Construction Manager Zack Davis has always been a hands-on guy – a problem solver and sportsman who enjoys spending time outside and has loved building things since his first carpentry projects as a kid, which he did with his dad. But while work has continued during COVID-19, it raises a number of new obstacles for Zack and Sun Tribe’s on-site teams.
“We’ve always been really safety-focused, but we’ve reached an even higher level of site awareness under COVID-19,” said Davis. “There are things we used to take for granted – like the work that happens on-site in electrical rooms – where today we have make extensive plans to ensure workers aren’t put in a situation where they could be in danger.

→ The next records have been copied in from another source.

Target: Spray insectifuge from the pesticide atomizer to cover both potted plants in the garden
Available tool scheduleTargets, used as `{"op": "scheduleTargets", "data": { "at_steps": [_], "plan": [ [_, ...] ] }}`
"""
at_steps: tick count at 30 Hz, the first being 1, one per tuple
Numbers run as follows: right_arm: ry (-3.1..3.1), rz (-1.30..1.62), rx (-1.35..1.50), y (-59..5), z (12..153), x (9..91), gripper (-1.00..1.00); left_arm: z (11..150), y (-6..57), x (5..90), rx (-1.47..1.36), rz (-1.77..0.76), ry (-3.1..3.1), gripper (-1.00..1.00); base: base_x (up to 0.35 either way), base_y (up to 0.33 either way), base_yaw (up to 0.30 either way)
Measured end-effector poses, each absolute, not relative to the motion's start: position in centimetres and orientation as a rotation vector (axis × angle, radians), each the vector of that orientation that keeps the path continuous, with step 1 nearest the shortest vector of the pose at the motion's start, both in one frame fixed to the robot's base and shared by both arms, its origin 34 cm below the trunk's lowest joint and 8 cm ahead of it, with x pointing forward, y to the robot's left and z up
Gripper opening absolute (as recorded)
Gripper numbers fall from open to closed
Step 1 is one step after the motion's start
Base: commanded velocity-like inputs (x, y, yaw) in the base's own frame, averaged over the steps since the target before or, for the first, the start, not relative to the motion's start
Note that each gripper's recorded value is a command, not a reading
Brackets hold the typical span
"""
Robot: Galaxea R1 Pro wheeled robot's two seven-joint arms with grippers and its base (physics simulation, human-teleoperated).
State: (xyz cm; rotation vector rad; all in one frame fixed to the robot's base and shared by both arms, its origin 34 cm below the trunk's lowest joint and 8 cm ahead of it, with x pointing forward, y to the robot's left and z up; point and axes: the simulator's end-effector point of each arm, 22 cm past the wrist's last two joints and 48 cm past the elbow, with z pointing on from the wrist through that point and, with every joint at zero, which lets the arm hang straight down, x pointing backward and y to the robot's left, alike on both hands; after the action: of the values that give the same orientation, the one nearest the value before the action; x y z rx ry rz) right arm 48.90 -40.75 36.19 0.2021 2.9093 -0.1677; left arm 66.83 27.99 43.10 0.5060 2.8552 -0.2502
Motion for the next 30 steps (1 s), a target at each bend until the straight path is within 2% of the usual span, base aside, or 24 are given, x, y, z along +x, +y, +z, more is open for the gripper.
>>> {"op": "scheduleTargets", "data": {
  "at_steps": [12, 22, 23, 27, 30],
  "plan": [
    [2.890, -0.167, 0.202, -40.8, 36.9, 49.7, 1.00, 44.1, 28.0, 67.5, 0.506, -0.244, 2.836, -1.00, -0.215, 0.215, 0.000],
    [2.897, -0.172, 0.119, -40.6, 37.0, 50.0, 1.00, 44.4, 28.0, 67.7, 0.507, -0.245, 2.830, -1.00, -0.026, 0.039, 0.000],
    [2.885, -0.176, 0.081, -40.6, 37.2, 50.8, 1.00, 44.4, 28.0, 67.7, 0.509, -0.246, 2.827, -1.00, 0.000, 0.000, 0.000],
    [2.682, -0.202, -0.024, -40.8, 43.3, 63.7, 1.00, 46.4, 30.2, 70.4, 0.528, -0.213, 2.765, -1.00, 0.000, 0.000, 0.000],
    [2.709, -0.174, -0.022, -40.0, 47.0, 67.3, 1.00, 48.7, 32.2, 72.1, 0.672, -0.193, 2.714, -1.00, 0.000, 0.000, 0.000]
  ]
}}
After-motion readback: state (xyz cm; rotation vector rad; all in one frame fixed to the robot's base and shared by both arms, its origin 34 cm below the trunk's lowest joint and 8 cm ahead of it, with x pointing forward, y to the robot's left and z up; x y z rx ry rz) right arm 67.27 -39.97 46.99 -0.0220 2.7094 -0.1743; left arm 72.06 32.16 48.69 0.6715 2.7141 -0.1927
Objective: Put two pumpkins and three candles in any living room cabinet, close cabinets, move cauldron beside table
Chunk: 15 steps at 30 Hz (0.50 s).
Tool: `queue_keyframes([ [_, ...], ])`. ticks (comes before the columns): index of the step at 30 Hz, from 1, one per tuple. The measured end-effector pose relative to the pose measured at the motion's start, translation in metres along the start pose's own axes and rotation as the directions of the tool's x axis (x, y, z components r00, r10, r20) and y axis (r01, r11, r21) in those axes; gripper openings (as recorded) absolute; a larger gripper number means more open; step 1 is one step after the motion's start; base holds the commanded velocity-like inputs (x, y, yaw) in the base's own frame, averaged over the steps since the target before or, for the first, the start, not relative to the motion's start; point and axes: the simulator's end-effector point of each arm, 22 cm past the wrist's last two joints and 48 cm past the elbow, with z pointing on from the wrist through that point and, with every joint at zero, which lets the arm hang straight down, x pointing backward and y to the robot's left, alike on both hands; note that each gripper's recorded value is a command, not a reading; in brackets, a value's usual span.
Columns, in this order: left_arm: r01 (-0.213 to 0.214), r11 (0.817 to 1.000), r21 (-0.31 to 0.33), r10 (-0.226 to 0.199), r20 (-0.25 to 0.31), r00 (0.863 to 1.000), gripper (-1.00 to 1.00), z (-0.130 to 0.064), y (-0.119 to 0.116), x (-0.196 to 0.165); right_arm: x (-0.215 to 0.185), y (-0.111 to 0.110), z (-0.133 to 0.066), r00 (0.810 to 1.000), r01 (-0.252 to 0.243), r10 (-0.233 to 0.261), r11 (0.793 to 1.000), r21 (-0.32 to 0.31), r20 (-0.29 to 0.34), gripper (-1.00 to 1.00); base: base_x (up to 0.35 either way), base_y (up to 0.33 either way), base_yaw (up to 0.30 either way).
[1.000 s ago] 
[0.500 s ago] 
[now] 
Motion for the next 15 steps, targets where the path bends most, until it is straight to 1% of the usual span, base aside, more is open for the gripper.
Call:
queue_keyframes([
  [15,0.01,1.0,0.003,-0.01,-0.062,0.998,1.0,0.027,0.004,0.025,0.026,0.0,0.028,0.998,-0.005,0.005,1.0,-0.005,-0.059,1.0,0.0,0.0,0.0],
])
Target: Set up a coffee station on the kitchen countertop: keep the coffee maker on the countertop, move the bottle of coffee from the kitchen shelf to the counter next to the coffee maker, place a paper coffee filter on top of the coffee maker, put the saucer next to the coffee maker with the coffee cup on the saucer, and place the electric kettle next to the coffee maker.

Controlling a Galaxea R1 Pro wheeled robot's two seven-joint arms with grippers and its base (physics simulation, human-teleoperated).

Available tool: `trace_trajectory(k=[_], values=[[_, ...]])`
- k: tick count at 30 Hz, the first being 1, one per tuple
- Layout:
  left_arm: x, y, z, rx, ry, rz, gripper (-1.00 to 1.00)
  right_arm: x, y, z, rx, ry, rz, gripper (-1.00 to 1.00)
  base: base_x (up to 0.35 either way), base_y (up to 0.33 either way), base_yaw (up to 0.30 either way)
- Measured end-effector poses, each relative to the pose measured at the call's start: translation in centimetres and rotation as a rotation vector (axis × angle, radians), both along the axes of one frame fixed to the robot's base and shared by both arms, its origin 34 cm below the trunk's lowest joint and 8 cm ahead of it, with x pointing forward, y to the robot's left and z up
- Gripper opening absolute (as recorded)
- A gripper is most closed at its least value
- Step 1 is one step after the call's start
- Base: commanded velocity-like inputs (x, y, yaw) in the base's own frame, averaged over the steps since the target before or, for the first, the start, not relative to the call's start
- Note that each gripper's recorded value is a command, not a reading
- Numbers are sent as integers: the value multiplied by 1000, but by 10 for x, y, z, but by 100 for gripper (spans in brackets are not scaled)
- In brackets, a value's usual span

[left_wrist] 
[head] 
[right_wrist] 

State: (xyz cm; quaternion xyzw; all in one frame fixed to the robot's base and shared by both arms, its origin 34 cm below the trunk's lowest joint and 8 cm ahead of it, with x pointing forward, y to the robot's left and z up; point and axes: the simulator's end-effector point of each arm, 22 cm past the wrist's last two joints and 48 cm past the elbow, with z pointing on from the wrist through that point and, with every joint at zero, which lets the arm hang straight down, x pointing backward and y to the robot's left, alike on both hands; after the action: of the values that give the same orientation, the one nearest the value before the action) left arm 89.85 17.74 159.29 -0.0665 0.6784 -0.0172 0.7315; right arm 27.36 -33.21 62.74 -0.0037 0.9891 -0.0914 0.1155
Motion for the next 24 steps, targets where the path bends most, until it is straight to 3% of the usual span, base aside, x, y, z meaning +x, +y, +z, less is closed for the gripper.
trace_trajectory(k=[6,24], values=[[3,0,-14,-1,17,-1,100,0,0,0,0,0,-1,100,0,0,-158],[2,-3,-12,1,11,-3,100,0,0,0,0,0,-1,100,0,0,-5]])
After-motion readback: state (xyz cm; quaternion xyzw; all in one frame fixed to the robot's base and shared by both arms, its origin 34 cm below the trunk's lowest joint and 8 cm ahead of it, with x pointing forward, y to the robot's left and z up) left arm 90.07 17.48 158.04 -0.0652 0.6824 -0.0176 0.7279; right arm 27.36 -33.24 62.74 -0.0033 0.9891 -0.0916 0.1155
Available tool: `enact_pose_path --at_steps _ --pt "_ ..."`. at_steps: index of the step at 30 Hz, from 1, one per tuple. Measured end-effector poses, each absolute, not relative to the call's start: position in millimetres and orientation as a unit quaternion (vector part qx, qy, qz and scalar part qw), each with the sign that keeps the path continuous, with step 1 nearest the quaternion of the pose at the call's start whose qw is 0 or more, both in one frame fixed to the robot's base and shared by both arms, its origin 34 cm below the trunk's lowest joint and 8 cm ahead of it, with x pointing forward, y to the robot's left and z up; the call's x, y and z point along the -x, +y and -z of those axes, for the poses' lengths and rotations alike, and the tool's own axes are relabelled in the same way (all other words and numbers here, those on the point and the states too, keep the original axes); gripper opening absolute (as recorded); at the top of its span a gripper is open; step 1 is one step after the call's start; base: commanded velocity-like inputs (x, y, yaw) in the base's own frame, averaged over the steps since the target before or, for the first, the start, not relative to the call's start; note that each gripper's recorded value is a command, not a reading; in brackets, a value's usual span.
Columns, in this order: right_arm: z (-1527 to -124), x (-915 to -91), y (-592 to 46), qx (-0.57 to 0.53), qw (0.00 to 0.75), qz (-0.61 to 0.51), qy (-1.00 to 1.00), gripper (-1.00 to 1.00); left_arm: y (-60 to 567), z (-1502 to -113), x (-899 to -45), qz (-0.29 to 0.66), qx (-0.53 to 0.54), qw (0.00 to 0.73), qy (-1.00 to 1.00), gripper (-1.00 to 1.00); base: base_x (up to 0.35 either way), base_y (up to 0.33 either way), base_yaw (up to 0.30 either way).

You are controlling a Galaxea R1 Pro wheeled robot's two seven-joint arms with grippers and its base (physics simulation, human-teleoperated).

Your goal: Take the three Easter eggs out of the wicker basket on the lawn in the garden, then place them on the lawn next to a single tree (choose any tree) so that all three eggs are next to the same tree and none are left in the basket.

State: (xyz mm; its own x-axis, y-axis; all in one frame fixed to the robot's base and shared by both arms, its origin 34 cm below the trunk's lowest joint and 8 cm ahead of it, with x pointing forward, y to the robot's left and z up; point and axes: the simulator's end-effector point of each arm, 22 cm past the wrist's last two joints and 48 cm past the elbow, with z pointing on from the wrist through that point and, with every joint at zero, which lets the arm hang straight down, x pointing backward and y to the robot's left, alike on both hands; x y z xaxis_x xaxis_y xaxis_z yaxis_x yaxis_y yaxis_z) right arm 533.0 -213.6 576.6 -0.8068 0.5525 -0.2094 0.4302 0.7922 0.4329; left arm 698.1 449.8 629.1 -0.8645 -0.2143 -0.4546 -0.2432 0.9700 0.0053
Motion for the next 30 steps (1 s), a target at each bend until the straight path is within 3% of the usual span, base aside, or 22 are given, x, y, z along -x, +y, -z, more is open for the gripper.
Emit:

A good job site is one where there are no surprises.”
As a Construction Manager, Zack’s day is still largely spent on the ground, working closely with every team who might need access to a job site. It’s part of the commitment that Sun Tribe has made to its partners: that we’ll help you meet your energy needs by getting projects done on-time.
For Sun Tribe Operations Director Ryan Tully – a U.S. Marine Corps Officer and former Naval Academy Football Team Director of Player Development – leadership during a fast-moving crisis has always been a part of the job. And team cohesion has always been central to success.
“It doesn’t matter how big or small a team is – the question is whether everyone is focused on the same goals and willing to support one another to get there,” said Tully. “In business school, you focus on case studies and try to learn from how companies have innovated or fallen short of ambitious goals. That’s the approach we bring at Sun Tribe: assuming that years from now, someone will be studying how we approached our work. And we plan to be proud of what they see.”
Today, this former Harvard Varsity Football Captain is working from home while supporting the entire Sun Tribe team and trying to balance a growing family. He and the Sun Tribe operations team help keep the trains running on time while also planning online socializing for the entire Tribe and running a Learning Lab series where Sun Tribers share their expertise with co-workers.